Problem details> Every line of the material must be written out again unchanged.

+ + +

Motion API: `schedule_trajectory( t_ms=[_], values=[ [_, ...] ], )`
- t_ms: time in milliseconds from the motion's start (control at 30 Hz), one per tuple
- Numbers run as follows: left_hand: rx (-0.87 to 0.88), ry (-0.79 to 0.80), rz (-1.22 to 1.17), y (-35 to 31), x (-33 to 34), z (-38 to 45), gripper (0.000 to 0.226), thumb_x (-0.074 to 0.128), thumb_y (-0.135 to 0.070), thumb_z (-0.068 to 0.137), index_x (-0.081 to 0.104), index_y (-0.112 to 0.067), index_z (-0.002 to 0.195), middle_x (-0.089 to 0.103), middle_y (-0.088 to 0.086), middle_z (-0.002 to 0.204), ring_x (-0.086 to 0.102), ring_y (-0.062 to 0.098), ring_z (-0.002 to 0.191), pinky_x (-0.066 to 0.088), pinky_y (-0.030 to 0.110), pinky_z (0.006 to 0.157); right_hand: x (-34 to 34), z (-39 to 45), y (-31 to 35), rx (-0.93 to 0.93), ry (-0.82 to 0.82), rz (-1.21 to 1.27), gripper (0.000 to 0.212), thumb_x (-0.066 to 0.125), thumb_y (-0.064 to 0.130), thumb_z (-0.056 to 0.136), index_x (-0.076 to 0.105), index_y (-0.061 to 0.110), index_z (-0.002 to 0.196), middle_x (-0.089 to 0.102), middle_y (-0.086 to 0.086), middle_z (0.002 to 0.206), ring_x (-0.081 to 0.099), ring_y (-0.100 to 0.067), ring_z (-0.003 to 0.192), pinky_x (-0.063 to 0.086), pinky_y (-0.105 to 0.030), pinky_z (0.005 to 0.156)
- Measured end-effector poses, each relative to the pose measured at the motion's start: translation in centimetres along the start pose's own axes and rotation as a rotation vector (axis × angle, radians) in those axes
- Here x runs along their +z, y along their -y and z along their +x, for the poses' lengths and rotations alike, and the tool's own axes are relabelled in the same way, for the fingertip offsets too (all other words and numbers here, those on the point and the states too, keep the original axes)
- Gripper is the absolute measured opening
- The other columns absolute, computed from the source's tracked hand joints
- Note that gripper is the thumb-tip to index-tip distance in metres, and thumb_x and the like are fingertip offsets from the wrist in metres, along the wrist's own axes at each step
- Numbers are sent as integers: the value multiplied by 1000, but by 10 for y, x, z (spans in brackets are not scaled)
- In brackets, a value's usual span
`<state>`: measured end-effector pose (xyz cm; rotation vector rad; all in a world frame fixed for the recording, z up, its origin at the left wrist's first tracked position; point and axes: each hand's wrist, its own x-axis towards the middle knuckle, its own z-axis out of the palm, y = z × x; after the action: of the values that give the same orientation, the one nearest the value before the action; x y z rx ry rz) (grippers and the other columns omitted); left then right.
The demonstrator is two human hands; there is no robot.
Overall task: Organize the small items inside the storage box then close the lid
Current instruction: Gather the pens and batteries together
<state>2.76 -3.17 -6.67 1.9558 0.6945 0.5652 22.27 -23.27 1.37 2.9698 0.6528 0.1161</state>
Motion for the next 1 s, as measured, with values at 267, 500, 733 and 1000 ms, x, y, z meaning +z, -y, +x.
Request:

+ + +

Solution for this problem>
Motion API: `schedule_trajectory( t_ms=[_], values=[ [_, ...] ], )`
- t_ms: time in milliseconds from the motion's start (control at 30 Hz), one per tuple
- Numbers run as follows: left_hand: rx (-0.87 to 0.88), ry (-0.79 to 0.80), rz (-1.22 to 1.17), y (-35 to 31), x (-33 to 34), z (-38 to 45), gripper (0.000 to 0.226), thumb_x (-0.074 to 0.128), thumb_y (-0.135 to 0.070), thumb_z (-0.068 to 0.137), index_x (-0.081 to 0.104), index_y (-0.112 to 0.067), index_z (-0.002 to 0.195), middle_x (-0.089 to 0.103), middle_y (-0.088 to 0.086), middle_z (-0.002 to 0.204), ring_x (-0.086 to 0.102), ring_y (-0.062 to 0.098), ring_z (-0.002 to 0.191), pinky_x (-0.066 to 0.088), pinky_y (-0.030 to 0.110), pinky_z (0.006 to 0.157); right_hand: x (-34 to 34), z (-39 to 45), y (-31 to 35), rx (-0.93 to 0.93), ry (-0.82 to 0.82), rz (-1.21 to 1.27), gripper (0.000 to 0.212), thumb_x (-0.066 to 0.125), thumb_y (-0.064 to 0.130), thumb_z (-0.056 to 0.136), index_x (-0.076 to 0.105), index_y (-0.061 to 0.110), index_z (-0.002 to 0.196), middle_x (-0.089 to 0.102), middle_y (-0.086 to 0.086), middle_z (0.002 to 0.206), ring_x (-0.081 to 0.099), ring_y (-0.100 to 0.067), ring_z (-0.003 to 0.192), pinky_x (-0.063 to 0.086), pinky_y (-0.105 to 0.030), pinky_z (0.005 to 0.156)
- Measured end-effector poses, each relative to the pose measured at the motion's start: translation in centimetres along the start pose's own axes and rotation as a rotation vector (axis × angle, radians) in those axes
- Here x runs along their +z, y along their -y and z along their +x, for the poses' lengths and rotations alike, and the tool's own axes are relabelled in the same way, for the fingertip offsets too (all other words and numbers here, those on the point and the states too, keep the original axes)
- Gripper is the absolute measured opening
- The other columns absolute, computed from the source's tracked hand joints
- Note that gripper is the thumb-tip to index-tip distance in metres, and thumb_x and the like are fingertip offsets from the wrist in metres, along the wrist's own axes at each step
- Numbers are sent as integers: the value multiplied by 1000, but by 10 for y, x, z (spans in brackets are not scaled)
- In brackets, a value's usual span
`<state>`: measured end-effector pose (xyz cm; rotation vector rad; all in a world frame fixed for the recording, z up, its origin at the left wrist's first tracked position; point and axes: each hand's wrist, its own x-axis towards the middle knuckle, its own z-axis out of the palm, y = z × x; after the action: of the values that give the same orientation, the one nearest the value before the action; x y z rx ry rz) (grippers and the other columns omitted); left then right.
The demonstrator is two human hands; there is no robot.
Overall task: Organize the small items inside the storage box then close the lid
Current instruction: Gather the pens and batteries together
<state>2.76 -3.17 -6.67 1.9558 0.6945 0.5652 22.27 -23.27 1.37 2.9698 0.6528 0.1161</state>
Motion for the next 1 s, as measured, with values at 267, 500, 733 and 1000 ms, x, y, z meaning +z, -y, +x.
Request:

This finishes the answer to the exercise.